Supplied entries:
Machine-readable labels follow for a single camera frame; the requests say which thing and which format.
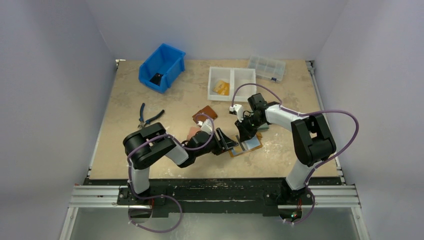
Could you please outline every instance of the blue pliers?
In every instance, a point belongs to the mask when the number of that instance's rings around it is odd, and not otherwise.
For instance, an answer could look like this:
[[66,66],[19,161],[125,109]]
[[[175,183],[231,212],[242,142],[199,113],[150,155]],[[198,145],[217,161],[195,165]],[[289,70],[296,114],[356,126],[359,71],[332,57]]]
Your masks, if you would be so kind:
[[146,125],[148,125],[151,122],[155,121],[156,119],[160,118],[165,113],[165,110],[162,109],[162,111],[160,111],[156,116],[149,118],[146,121],[144,121],[143,110],[145,109],[145,105],[146,104],[143,102],[143,104],[140,107],[140,118],[138,119],[138,120],[140,120],[140,124],[138,125],[139,129],[144,129]]

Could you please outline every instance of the beige table surface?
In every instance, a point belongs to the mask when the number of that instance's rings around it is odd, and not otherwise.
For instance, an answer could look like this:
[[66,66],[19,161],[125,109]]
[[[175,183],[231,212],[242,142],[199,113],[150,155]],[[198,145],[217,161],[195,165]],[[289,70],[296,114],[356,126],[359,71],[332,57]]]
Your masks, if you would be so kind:
[[[256,82],[273,90],[290,109],[309,113],[320,109],[314,86],[304,60],[285,60],[286,73],[282,82],[257,78]],[[116,73],[108,107],[103,119],[98,145],[94,156],[90,179],[128,178],[123,139],[137,131],[139,109],[145,103],[144,118],[153,117],[162,109],[161,122],[167,132],[181,142],[186,139],[192,120],[198,110],[209,105],[218,114],[214,121],[227,135],[238,133],[235,115],[229,114],[230,102],[208,101],[209,67],[246,68],[248,60],[185,60],[185,72],[165,94],[155,92],[138,80],[139,66],[143,61],[121,61]],[[257,88],[266,101],[275,97]],[[249,110],[248,103],[241,103]],[[167,157],[150,167],[150,178],[259,178],[286,177],[292,169],[296,155],[292,134],[288,130],[271,125],[262,133],[261,149],[231,158],[225,152],[212,153],[196,159],[189,167],[179,168]],[[331,161],[320,167],[314,177],[337,176],[336,164]]]

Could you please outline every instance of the blue plastic container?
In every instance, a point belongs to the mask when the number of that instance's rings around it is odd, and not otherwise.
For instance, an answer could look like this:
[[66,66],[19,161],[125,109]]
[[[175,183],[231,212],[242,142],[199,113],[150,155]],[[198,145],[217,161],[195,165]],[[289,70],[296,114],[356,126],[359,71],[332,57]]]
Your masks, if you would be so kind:
[[178,75],[184,72],[184,55],[186,55],[185,52],[162,43],[140,66],[138,80],[163,94],[171,87]]

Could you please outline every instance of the table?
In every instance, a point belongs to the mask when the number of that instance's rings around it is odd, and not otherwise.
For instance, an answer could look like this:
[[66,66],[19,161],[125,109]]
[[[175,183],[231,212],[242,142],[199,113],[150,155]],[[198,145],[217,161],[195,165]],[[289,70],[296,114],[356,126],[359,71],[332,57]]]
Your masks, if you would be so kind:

Exercise requirements: Output the records above in their entirety and exactly, leaving out all images.

Solution:
Machine-readable labels follow for a single camera frame; the requests say which thing and which format.
Could you please outline every instance of the blue pliers?
In every instance, a point belongs to the mask when the number of that instance's rings around it is odd, and not otherwise.
For instance, an answer could look like this:
[[66,66],[19,161],[125,109]]
[[[175,183],[231,212],[242,142],[199,113],[150,155]],[[198,145],[217,161],[195,165]],[[289,70],[296,114],[356,126],[359,71],[332,57]]]
Your masks, if you would be so kind:
[[146,125],[148,125],[151,122],[155,121],[156,119],[160,118],[165,113],[165,110],[162,109],[162,111],[160,111],[156,116],[149,118],[146,121],[144,121],[143,110],[145,109],[145,105],[146,104],[143,102],[143,104],[140,107],[140,118],[138,119],[138,120],[140,120],[140,124],[138,125],[139,129],[144,129]]

Could you please outline every instance of the beige table surface?
In every instance, a point belongs to the mask when the number of that instance's rings around it is odd, and not otherwise.
For instance, an answer could look like this:
[[66,66],[19,161],[125,109]]
[[[175,183],[231,212],[242,142],[199,113],[150,155]],[[198,145],[217,161],[195,165]],[[289,70],[296,114],[356,126],[359,71],[332,57]]]
Your masks, if you would be so kind:
[[[256,82],[273,90],[290,109],[309,113],[320,109],[314,86],[304,60],[285,60],[286,73],[282,82],[257,78]],[[116,73],[108,107],[103,119],[98,145],[94,156],[90,179],[128,178],[123,139],[137,131],[139,109],[145,103],[144,118],[153,117],[162,109],[161,122],[167,132],[181,142],[186,139],[192,120],[198,110],[209,105],[218,114],[214,121],[227,135],[238,133],[235,115],[229,114],[230,102],[208,101],[209,67],[246,68],[248,60],[185,60],[185,72],[165,94],[155,92],[138,80],[139,66],[143,61],[121,61]],[[257,88],[266,101],[275,97]],[[249,110],[248,103],[241,103]],[[167,157],[150,167],[150,178],[259,178],[286,177],[292,169],[296,155],[292,134],[288,130],[271,125],[262,133],[261,149],[231,158],[225,152],[212,153],[196,159],[189,167],[179,168]],[[331,161],[320,167],[314,177],[337,176],[336,164]]]

Could you please outline every instance of the blue plastic container?
In every instance, a point belongs to the mask when the number of that instance's rings around it is odd, and not otherwise.
For instance, an answer could look like this:
[[66,66],[19,161],[125,109]]
[[[175,183],[231,212],[242,142],[199,113],[150,155]],[[198,145],[217,161],[195,165]],[[289,70],[296,114],[356,126],[359,71],[332,57]]]
Your masks, if you would be so kind:
[[178,75],[184,72],[184,55],[186,55],[185,52],[162,43],[140,66],[138,80],[163,94],[171,87]]

Could you please outline every instance of the table?
In every instance, a point belongs to the mask when the number of that instance's rings around it is odd, and not otherwise.
For instance, an answer could look like this:
[[66,66],[19,161],[125,109]]
[[[175,183],[231,212],[242,142],[199,113],[150,155]],[[198,145],[217,161],[195,165]],[[289,70],[296,114],[356,126],[359,71],[332,57]]]
Your masks, if you would be so kind:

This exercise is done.